Continuously expanding cells – images of the immortalised early erythroid cells, labelled with number of days since immortalisation, demonstrating no change in morphology of the cells with extended time in continuous culture.

Nature Communications – An immortalized adult human erythroid line facilitates sustainable and scalable generation of functional red cells

Separate work makes blood young which boosts immune systems

Researchers examined the bone marrow in mice, they found that older animals have much lower levels of a protein called osteopontin. To see if this protein has an effect on blood stem cells, the team injected stem cells into mice that lacked osteopontin and found that the cells rapidly aged.

But when older stem cells were mixed in a dish with osteopontin and a protein that activates it, they began to produce white blood cells just as young stem cells do. This suggests osteopontin makes stem cells behave more youthfully. “If we can translate this into a treatment, we can make old blood young again,” Geiger says.

Geiger’s team is developing a drug containing osteopontin and the activating protein to encourage blood stem cells to behave more youthfully. “It should boost the immune system of elderly people,” he says.

Such a drug might have benefits beyond fighting infection and alleviating anaemia. The team also think the protein will boost levels of mother stem cells. Having only a small number of such cells has been linked to heart disease, so Geiger says there is a chance that boosting them may help prevent this.

Osteopontin might also be useful for treating age-linked blood disorders, such as myelodysplasias that involve dysfunctional cells, says Martin Pera of the Jackson Laboratory in Bar Harbor, Maine. “It is possible that rejuvenating bone marrow stem cells could help with these conditions,” he says.

Osteopontin attenuates aging‐associated phenotypes of hematopoietic stem cells


Aging of bone marrow hematopoietic stem cells (HSCs) is thought to arise primarily from stem cell intrinsic mechanisms. Here, reduced levels of the secreted matrix glycoprotein osteopontin (OPN) in aged stroma are found to cause aging‐associated features in HSCs.

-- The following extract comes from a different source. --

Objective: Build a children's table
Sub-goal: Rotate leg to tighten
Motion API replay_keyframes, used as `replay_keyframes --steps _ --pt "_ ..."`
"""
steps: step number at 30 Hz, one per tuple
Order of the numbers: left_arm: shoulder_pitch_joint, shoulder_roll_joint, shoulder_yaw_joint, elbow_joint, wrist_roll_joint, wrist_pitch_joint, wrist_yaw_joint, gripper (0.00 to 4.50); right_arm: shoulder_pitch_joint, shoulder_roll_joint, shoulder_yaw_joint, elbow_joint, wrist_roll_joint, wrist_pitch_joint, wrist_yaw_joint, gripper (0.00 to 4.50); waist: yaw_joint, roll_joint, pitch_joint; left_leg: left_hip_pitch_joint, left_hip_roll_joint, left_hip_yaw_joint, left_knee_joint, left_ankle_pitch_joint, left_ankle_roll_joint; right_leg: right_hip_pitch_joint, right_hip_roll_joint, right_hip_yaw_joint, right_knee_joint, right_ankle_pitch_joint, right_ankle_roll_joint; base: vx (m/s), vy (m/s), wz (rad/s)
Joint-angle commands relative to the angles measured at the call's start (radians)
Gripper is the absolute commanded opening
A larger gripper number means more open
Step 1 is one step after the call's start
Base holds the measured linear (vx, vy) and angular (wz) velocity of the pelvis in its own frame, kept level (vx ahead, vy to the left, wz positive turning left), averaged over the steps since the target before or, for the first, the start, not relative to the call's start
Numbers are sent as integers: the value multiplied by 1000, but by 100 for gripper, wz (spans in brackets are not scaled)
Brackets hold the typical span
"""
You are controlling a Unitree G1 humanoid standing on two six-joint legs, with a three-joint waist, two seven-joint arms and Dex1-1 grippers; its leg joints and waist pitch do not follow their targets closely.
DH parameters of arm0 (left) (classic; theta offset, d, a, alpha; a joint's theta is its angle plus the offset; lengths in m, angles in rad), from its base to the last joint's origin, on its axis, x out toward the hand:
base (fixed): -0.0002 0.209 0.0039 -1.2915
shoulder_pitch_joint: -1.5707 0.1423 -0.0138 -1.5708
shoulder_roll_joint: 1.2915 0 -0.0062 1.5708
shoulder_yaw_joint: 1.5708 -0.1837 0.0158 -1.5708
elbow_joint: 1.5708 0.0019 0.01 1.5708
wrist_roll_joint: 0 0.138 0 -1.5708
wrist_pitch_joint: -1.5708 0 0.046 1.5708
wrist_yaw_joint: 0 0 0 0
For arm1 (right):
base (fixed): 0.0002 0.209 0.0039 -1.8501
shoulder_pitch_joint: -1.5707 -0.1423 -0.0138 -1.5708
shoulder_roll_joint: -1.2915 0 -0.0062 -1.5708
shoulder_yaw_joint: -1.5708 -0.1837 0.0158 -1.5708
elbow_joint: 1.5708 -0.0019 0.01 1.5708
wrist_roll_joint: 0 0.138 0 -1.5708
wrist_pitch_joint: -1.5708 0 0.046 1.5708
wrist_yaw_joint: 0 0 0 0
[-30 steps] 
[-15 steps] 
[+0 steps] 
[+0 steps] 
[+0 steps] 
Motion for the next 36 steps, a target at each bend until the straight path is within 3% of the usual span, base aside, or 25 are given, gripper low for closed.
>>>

  • Transplantation of young bone marrow cells into an aged microenvironment increases HSC frequency and skews myeloid development.
  • Aging alters the cellular composition of the endosteal stroma, decreasing osteoblasts.
  • Secreted levels of stromal OPN are diminished in the stem cell niche upon aging.
  • Transplantation of young HSCs into OPN knockout decreases engraftment and results in HSC expansion, loss of stem cell polarity and augmented Cdc42 activity, thus mimicking old stroma.
  • Treating aged HSCs with a thrombin‐cleaved OPN fragment leads to phenotypical and functional rejuvenation by activating integrin α9β1 on HSCs.

Abstract

Upon aging, hematopoietic stem cells (HSCs) undergo changes in function and structure, including skewing to myeloid lineages, lower reconstitution potential and loss of protein polarity. While stem cell intrinsic mechanisms are known to contribute to HSC aging, little is known on whether age‐related changes in the bone marrow niche regulate HSC aging. Upon aging, the expression of osteopontin (OPN) in the murine bone marrow stroma is reduced. Exposure of young HSCs to an OPN knockout niche results in a decrease in engraftment, an increase in long‐term HSC frequency and loss of stem cell polarity. Exposure of aged HSCs to thrombin‐cleaved OPN attenuates aging of old HSCs, resulting in increased engraftment, decreased HSC frequency, increased stem cell polarity and a restored balance of lymphoid and myeloid cells in peripheral blood. Thus, our data suggest a critical role for reduced stroma‐derived OPN for HSC aging and identify thrombin‐cleaved OPN as a novel niche informed therapeutic approach for ameliorating HSC phenotypes associated with aging.